The bride got ready in the ladies locker room at Cassique with her bridesmaids, and the couple did their first look in the garden next to the clubhouse—Grant in a Brodie tartan kilt and Bridget in an Anne Barge gown. When they got to River Course, almost two hundred guests were waiting on the lawn.
After a Catholic ceremony officiated by family friend Father Kevin Peak, a bagpiper led the newlyweds and their guests back toward the Clubhouse.
It was a late-night affair. After cocktail hour (the bride’s signature drink was an espresso martini and the groom’s was the “Dirty Bird”—Woodford Reserve and lemonade), speeches, and dinner, the guests flooded to the dance floor, dancing into the wee hours. Around midnight, Bridget’s dad arranged for Chick-fil-A sandwiches to be delivered.
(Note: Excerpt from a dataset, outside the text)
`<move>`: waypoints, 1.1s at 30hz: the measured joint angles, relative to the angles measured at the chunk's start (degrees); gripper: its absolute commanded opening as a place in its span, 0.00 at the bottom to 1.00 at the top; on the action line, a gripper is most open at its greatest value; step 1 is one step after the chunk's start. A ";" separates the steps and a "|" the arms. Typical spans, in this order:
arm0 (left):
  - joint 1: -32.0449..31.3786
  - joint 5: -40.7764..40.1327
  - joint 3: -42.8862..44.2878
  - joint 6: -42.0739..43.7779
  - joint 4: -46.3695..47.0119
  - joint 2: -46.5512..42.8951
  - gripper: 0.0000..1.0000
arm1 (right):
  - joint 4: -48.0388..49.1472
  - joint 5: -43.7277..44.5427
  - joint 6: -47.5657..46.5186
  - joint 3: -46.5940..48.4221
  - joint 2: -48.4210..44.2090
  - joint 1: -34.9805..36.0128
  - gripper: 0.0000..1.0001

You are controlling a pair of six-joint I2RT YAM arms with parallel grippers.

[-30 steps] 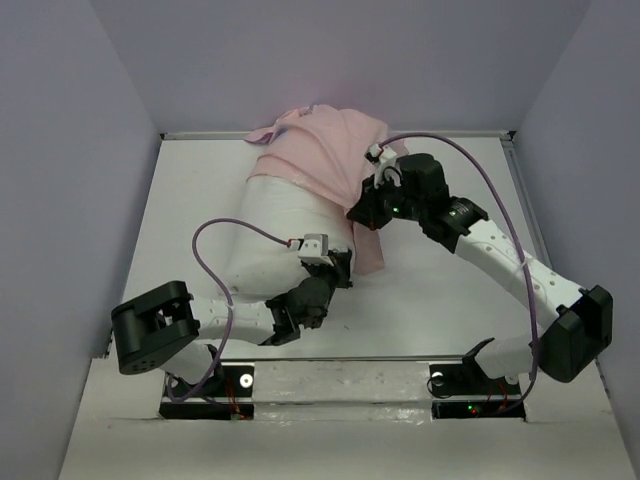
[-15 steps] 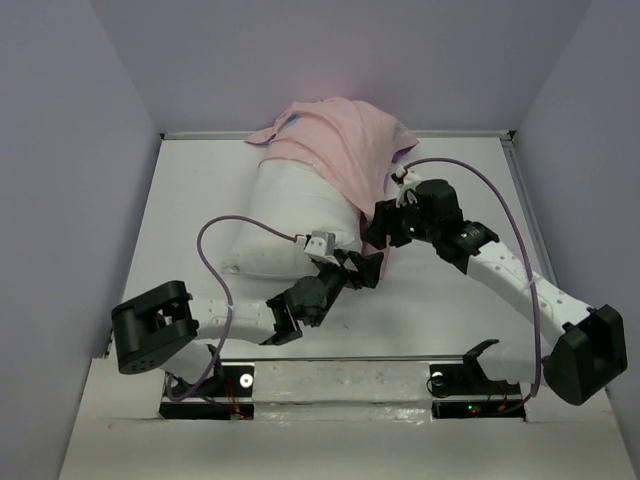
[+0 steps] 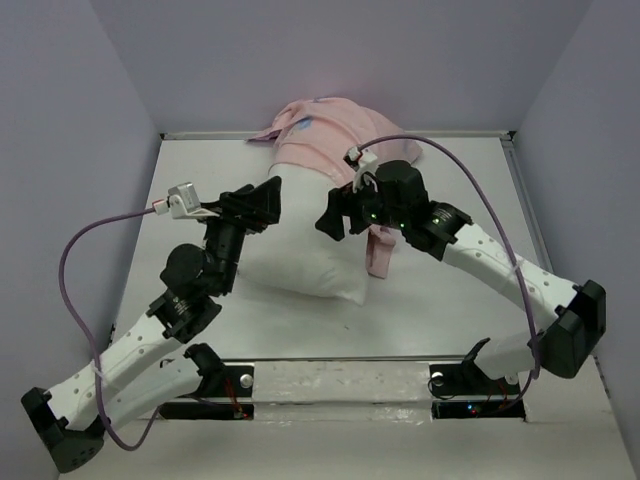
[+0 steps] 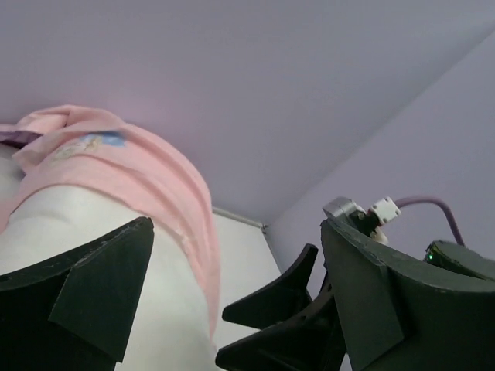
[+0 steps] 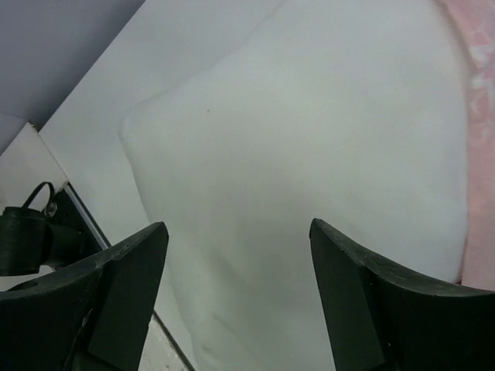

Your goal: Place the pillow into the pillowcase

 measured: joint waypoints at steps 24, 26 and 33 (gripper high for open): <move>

The next day, the couple drove up to Highlands, North Carolina, to stay at Old Edwards Inn for a mini honeymoon. They took a proper honeymoon the following June, traveling to Sardinia and the Amalfi Coast.
Grant and Bridget now live on Johns Island, just a quick drive from the roundabout at Freshfields, where their story began. “What if we hadn’t rented the house that summer?” Bridget muses. “I would’ve never met my future husband.”